> EXERCISE GOAL
Look through the entries below and extract exactly the lines from the one containing "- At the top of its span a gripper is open" through the one containing "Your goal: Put", ends included.

> GIVEN DATA
+--

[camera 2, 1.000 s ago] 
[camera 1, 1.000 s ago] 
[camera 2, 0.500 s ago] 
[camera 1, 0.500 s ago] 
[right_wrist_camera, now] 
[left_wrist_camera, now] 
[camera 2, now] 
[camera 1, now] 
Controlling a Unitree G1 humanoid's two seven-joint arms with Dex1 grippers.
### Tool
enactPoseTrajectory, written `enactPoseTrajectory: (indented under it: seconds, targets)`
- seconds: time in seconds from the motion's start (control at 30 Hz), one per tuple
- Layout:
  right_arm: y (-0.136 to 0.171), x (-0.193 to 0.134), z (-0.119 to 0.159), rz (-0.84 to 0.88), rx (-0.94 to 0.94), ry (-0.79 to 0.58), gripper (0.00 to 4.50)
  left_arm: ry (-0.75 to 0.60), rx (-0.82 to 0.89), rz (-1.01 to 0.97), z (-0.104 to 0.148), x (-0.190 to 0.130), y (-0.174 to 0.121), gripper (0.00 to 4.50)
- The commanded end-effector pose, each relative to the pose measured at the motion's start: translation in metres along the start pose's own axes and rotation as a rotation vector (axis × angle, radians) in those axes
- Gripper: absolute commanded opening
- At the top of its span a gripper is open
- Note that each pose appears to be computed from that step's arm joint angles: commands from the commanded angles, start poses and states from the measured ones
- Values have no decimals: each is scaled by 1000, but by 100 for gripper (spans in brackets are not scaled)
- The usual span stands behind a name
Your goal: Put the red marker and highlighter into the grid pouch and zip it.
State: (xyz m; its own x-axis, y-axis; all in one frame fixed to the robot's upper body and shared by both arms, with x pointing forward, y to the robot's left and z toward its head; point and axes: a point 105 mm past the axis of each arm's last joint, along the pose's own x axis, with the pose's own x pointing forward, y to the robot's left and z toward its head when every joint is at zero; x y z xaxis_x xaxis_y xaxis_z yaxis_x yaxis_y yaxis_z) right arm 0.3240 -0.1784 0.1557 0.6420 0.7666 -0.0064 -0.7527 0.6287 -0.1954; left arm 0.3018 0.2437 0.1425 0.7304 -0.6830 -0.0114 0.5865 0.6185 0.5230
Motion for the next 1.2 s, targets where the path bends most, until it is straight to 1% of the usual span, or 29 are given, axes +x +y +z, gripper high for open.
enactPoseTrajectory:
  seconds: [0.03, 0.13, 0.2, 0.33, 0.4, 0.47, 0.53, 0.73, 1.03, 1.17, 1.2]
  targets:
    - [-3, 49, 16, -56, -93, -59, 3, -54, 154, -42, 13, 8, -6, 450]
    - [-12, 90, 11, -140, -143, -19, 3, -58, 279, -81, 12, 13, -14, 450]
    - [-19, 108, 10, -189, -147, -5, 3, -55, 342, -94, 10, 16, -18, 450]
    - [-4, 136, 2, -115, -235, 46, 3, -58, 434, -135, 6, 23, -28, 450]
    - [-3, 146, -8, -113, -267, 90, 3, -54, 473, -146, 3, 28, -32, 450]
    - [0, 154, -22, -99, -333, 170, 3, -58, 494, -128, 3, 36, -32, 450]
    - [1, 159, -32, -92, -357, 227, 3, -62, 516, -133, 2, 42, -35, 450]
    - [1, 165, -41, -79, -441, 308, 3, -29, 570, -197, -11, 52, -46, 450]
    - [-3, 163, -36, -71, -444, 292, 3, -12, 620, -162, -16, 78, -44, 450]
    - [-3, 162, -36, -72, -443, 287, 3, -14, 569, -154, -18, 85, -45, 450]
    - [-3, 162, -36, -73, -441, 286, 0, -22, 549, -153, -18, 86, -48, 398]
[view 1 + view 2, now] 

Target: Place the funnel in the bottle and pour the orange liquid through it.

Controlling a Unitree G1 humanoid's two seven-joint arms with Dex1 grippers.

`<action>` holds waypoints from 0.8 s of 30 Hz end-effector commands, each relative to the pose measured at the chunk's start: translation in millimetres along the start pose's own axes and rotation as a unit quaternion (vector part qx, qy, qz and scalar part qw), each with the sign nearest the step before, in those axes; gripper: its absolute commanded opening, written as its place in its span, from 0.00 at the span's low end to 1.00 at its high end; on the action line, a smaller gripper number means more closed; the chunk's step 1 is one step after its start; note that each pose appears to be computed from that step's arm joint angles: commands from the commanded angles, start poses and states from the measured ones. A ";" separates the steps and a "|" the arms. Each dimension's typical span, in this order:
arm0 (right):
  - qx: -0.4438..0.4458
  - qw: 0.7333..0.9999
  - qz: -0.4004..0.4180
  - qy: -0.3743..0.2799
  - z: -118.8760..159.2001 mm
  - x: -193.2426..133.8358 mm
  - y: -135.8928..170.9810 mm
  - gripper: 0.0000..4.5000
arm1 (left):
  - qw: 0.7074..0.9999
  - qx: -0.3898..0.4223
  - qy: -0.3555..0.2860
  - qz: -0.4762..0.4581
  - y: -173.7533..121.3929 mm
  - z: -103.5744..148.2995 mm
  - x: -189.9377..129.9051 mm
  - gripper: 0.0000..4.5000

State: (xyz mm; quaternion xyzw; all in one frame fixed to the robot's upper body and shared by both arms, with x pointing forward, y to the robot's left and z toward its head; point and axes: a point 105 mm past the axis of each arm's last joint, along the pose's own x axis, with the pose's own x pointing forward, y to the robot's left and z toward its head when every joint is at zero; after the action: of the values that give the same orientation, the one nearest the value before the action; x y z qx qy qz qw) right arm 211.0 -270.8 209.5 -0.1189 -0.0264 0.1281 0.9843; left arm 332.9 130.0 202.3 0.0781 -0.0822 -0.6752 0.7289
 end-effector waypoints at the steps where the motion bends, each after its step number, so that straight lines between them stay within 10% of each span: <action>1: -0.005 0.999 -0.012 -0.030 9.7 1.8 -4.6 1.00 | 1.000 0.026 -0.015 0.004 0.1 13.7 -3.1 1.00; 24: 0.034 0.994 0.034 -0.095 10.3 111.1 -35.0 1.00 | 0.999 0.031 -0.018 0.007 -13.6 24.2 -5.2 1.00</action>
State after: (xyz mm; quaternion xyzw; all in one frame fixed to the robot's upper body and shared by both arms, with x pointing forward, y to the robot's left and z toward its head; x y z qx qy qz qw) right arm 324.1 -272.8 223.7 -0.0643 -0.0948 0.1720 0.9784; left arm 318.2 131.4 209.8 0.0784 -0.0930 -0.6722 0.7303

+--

> RESPONSE TO THIS TASK
- At the top of its span a gripper is open
- Note that each pose appears to be computed from that step's arm joint angles: commands from the commanded angles, start poses and states from the measured ones
- Values have no decimals: each is scaled by 1000, but by 100 for gripper (spans in brackets are not scaled)
- The usual span stands behind a name
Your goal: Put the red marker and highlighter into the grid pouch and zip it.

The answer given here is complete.